1. Table of Acceptance Criteria and Reported Device Performance

"During bench testing the device was subject to testing such as device thickness, pore size, burst strength, device weight, tensile strength, device stiffness, suture pullout strength, burst strength and tear resistance."

"Additionally, in-vitro and in-vivo testing was provided showing that the device performed as intended."

"ETHICON PHYSIOMESH™, Flexible Composite Mesh met all testing criteria, demonstrated substantial equivalence to its predicate devices and did not raise any new questions of safety or effectiveness." |
| Substantial equivalence to predicate devices: | Demonstrated substantial equivalence to: |
| - PROCEED Mesh (K031925 & K060713) for Indications for Use | - For Indications for Use and technological characteristics |
| - ULTRAPRO Hernia System (K071249) for technological characteristics related to the polyglecaprone 25 Film | - For technological characteristics related to the polyglecaprone 25 Film |
| - ULTRAPRO Mesh (K033337) for technological characteristics related to the mesh materials polyglecaprone 25 & polypropylene | - For technological characteristics related to the mesh materials polyglecaprone 25 & polypropylene |
| Safety and Effectiveness (implicitly, by not raising new questions) | "did not raise any new questions of safety or effectiveness." |

2. Sample size used for the test set and the data provenance

This information is not provided. The document refers to "bench, and animal testing program" and "in-vitro and in-vivo testing," but no specific sample sizes for these tests are mentioned. As this is not an AI/ML device, concepts like "test set" and "data provenance" in the context of clinical data are not explicitly applicable in the way they are for AI/ML device studies. This submission relies on engineering and biological testing rather than clinical study data a machine learning model would use.

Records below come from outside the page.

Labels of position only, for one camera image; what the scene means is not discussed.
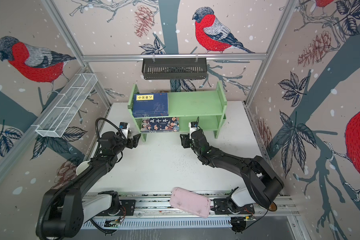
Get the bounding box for plush toy brown white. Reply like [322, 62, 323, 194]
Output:
[268, 203, 278, 212]

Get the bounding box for white mesh wall tray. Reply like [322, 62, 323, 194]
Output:
[36, 73, 98, 138]

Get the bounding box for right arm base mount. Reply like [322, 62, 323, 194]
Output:
[211, 198, 255, 215]

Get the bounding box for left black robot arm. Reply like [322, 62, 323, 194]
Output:
[36, 118, 141, 240]

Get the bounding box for black hanging wire basket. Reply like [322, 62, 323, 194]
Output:
[142, 58, 208, 80]

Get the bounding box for pink plastic case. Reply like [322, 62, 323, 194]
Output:
[170, 187, 211, 218]

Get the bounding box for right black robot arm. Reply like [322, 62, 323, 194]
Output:
[180, 130, 284, 214]

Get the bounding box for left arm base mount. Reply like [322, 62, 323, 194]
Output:
[96, 200, 136, 217]

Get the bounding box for blue book yellow label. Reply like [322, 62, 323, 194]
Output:
[133, 112, 169, 118]
[132, 93, 169, 113]

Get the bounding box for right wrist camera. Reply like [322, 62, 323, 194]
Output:
[189, 121, 199, 139]

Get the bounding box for green wooden two-tier shelf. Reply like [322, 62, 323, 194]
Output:
[127, 80, 228, 143]

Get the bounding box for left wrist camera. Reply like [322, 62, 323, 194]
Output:
[119, 122, 130, 139]

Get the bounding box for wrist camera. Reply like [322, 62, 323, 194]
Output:
[189, 121, 199, 139]
[119, 122, 130, 139]

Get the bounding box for colourful illustrated history book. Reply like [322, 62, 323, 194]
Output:
[141, 117, 180, 132]

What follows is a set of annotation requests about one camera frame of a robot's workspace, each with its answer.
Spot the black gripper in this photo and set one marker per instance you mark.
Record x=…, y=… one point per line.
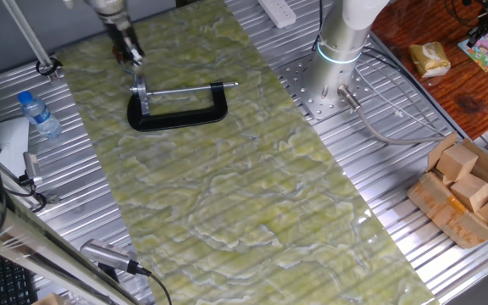
x=119, y=36

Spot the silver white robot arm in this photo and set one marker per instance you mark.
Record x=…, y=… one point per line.
x=337, y=38

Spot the black C-clamp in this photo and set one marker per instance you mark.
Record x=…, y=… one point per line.
x=176, y=120

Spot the thin aluminium profile bar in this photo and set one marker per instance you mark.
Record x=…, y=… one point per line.
x=28, y=36

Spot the clear water bottle blue label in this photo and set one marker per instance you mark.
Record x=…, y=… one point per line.
x=40, y=116

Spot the white power strip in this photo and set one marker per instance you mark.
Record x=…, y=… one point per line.
x=278, y=12

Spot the white paper sheet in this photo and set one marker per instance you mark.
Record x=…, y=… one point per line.
x=9, y=144

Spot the green marble pattern mat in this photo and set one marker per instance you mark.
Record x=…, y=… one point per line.
x=227, y=190

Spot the yellow wrapped package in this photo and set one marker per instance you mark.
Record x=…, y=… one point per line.
x=430, y=59

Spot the brown wooden desk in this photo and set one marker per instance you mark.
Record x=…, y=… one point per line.
x=460, y=97

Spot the cardboard box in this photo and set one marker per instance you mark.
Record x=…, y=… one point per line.
x=443, y=212

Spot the colourful cartoon card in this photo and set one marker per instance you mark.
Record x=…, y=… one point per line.
x=487, y=53

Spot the silver camera on black mount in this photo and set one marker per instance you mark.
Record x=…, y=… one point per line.
x=31, y=163

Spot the perforated aluminium base plate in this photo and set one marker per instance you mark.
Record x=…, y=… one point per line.
x=299, y=80

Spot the silver ribbed camera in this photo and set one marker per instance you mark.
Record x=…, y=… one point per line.
x=104, y=254

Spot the wide aluminium frame beam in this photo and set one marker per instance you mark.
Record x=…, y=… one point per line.
x=36, y=245

3. Number of experts used to establish the ground truth for the test set and the qualifications of those experts

Not applicable. This is not an AI/ML device. The "ground truth" for the performance characteristics of the mesh would be established through standardized physical, chemical, and biological testing methods.

4. Adjudication method for the test set

Not applicable. This is not an AI/ML device.

5. If a multi-reader multicase (MRMC) comparative effectiveness study was done, If so, what was the effect size of how much human readers improve with AI vs without AI assistance

Not applicable. This is not an AI/ML device, and no human readers are involved in its primary function or evaluation in the way an MRMC study would apply.

6. If a standalone (i.e., algorithm only without human-in-the-loop performance) was done

Not applicable. This is not an AI/ML device.

7. The type of ground truth used

The "ground truth" for this medical device would be based on:

• Physical and Mechanical Properties: Measured values from bench testing (e.g., thickness, pore size, burst strength, weight, tensile strength, stiffness, suture pullout strength, tear resistance) against predefined specifications and industry standards.
• Biological Compatibility: Results from in-vitro and in-vivo (animal) biocompatibility and performance studies, assessing tissue response, degradation profiles (for absorbable components), and overall biological integration as per recognized standards (e.g., ISO 10993 series).
• Substantial Equivalence: Comparison of these characteristics, and the indications for use, to those of already legally marketed predicate devices.

8. The sample size for the training set

Not applicable. This is not an AI/ML device.

9. How the ground truth for the training set was established

Not applicable. This is not an AI/ML device.